(Records from a data source)

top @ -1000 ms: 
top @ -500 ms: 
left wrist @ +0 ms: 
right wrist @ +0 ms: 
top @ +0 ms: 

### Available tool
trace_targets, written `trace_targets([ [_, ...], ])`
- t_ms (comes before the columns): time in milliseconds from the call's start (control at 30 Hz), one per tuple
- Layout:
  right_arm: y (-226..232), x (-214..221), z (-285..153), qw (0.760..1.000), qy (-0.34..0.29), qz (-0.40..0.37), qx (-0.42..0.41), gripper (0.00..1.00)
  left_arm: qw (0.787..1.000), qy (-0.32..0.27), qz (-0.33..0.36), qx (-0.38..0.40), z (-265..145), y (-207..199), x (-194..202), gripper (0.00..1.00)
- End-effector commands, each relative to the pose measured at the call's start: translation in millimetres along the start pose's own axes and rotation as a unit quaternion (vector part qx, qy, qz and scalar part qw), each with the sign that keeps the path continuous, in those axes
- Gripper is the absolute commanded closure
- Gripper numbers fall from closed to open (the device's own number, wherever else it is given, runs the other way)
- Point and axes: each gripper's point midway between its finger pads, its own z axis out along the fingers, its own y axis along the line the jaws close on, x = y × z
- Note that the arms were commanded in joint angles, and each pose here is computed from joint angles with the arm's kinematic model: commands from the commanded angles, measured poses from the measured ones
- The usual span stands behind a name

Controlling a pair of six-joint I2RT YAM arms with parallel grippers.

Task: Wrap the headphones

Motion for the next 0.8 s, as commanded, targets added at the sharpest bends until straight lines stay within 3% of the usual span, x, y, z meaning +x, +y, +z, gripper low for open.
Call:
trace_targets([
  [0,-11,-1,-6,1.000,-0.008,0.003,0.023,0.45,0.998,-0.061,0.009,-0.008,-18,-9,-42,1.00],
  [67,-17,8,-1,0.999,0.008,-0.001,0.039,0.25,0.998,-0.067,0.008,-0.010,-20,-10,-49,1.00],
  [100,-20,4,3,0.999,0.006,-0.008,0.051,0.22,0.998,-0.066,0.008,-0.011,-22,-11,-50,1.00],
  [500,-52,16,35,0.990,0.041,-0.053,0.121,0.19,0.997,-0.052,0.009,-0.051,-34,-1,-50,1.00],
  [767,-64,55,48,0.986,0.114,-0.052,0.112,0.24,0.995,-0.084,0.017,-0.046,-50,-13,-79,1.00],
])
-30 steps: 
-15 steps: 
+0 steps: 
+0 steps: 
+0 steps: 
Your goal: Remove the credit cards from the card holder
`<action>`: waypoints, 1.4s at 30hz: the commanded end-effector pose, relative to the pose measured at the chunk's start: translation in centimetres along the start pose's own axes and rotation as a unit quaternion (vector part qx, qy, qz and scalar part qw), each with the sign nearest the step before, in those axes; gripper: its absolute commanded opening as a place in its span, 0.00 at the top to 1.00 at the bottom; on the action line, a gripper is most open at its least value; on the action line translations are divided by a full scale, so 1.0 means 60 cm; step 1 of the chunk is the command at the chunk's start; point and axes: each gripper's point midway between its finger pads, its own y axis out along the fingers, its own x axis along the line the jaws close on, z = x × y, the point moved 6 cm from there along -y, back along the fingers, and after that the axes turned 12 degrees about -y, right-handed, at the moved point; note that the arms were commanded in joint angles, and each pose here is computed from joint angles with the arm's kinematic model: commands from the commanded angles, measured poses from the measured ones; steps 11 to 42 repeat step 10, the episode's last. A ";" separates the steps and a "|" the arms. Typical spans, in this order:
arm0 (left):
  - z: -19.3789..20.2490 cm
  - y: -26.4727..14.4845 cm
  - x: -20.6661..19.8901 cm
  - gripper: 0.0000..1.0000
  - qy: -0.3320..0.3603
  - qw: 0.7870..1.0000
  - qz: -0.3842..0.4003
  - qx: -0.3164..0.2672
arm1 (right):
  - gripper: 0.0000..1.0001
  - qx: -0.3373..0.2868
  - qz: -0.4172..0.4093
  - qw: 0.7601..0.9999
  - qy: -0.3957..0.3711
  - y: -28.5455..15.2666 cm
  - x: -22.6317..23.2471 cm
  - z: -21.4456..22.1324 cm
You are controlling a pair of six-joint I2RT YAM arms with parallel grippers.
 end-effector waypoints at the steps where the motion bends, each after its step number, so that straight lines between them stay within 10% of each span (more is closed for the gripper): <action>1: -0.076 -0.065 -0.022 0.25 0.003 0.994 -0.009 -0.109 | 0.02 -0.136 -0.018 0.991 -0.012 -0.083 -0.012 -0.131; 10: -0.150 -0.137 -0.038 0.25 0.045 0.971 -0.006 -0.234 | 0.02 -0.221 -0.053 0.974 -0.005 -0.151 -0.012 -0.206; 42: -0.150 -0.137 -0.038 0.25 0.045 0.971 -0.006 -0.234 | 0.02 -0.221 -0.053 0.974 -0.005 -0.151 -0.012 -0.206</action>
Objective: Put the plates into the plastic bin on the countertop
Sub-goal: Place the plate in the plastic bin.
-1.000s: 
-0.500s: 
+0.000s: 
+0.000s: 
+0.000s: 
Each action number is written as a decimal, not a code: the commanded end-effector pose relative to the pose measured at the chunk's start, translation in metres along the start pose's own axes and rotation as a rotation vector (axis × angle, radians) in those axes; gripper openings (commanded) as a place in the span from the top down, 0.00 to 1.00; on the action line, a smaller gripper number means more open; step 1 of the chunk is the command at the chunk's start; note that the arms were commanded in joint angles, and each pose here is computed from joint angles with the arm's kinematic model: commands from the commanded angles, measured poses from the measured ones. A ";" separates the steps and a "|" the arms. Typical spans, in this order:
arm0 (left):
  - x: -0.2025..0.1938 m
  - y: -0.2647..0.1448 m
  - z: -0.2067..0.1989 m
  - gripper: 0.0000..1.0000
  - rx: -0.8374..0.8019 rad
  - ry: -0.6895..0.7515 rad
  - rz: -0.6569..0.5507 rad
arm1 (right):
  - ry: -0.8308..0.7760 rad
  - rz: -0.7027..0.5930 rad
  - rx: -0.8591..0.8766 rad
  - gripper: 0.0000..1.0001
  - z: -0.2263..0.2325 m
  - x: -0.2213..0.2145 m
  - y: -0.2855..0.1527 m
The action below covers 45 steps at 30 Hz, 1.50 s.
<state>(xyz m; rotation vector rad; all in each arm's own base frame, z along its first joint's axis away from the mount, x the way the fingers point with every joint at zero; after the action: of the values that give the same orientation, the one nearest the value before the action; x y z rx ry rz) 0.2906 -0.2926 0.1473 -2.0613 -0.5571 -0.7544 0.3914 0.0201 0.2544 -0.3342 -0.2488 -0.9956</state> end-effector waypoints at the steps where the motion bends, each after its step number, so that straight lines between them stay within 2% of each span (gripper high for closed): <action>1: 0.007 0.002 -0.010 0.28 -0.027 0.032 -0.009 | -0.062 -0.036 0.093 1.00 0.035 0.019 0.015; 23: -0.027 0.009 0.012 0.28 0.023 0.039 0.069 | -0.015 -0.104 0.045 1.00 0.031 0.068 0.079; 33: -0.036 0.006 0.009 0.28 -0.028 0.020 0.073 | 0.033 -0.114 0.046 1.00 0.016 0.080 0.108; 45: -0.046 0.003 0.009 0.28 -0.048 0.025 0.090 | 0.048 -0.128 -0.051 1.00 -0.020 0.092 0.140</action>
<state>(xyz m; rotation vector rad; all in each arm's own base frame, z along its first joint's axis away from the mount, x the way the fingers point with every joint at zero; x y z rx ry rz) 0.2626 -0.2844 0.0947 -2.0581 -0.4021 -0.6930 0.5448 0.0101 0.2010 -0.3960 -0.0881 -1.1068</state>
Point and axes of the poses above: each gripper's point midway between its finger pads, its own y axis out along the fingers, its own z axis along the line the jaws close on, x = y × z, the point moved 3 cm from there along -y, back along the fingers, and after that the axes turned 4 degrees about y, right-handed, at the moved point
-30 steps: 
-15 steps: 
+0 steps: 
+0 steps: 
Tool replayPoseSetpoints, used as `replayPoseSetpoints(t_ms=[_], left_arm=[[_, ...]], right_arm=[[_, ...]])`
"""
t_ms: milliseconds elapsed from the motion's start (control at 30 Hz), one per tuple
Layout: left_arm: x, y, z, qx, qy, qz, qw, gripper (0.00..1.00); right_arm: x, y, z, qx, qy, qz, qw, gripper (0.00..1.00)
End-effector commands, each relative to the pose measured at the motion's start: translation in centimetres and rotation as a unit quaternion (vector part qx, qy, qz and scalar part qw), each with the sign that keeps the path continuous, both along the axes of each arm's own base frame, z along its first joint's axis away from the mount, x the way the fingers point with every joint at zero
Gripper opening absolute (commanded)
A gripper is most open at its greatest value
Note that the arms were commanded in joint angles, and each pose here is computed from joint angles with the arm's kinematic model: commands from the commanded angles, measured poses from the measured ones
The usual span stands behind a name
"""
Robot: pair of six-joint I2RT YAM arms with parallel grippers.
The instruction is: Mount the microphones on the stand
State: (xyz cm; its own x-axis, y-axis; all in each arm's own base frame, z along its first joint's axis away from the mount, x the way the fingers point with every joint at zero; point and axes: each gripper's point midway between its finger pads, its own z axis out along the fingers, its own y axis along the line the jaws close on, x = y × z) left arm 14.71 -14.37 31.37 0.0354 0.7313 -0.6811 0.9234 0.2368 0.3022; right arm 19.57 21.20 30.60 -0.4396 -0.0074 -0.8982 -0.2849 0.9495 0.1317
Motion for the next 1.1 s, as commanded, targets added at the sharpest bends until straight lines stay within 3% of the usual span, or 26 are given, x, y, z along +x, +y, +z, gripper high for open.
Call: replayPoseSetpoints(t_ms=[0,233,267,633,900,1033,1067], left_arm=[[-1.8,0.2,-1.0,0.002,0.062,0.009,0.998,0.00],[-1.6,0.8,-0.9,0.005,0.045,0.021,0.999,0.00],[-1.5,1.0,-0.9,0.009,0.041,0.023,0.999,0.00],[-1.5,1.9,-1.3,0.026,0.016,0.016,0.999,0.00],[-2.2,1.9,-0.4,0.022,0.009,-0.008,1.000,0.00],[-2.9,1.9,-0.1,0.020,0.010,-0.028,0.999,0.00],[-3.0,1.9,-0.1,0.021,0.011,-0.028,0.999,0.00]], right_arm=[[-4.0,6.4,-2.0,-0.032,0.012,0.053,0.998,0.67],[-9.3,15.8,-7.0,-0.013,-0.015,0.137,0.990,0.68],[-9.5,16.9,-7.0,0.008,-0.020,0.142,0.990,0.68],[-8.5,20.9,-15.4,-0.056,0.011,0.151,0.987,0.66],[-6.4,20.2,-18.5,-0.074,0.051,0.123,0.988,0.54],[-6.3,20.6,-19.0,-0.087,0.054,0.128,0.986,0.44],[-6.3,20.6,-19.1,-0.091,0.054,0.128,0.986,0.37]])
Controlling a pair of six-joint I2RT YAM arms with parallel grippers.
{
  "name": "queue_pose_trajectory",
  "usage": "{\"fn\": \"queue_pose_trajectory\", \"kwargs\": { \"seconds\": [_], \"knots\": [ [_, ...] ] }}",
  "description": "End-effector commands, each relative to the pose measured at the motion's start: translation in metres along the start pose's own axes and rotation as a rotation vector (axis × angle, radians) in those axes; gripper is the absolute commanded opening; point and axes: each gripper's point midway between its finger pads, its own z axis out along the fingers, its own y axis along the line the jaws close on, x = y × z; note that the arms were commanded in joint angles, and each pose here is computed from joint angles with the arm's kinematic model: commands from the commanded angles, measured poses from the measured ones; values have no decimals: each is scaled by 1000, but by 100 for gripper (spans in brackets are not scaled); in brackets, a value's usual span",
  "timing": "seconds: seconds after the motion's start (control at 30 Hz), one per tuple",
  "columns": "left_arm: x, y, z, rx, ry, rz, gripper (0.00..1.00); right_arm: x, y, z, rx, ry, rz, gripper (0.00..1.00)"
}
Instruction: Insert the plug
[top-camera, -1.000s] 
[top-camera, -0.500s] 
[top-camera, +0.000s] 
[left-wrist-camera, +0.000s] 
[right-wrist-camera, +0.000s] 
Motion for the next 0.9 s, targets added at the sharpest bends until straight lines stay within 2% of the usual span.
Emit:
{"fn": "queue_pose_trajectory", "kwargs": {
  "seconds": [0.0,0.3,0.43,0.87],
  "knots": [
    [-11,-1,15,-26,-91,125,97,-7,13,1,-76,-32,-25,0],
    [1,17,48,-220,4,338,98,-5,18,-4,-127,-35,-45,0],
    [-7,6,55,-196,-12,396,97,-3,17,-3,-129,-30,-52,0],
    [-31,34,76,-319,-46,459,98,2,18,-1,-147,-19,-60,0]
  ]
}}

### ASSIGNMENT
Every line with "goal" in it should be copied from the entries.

### REPLY
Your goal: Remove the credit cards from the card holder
Sub-goal: Place the plate in the plastic bin.

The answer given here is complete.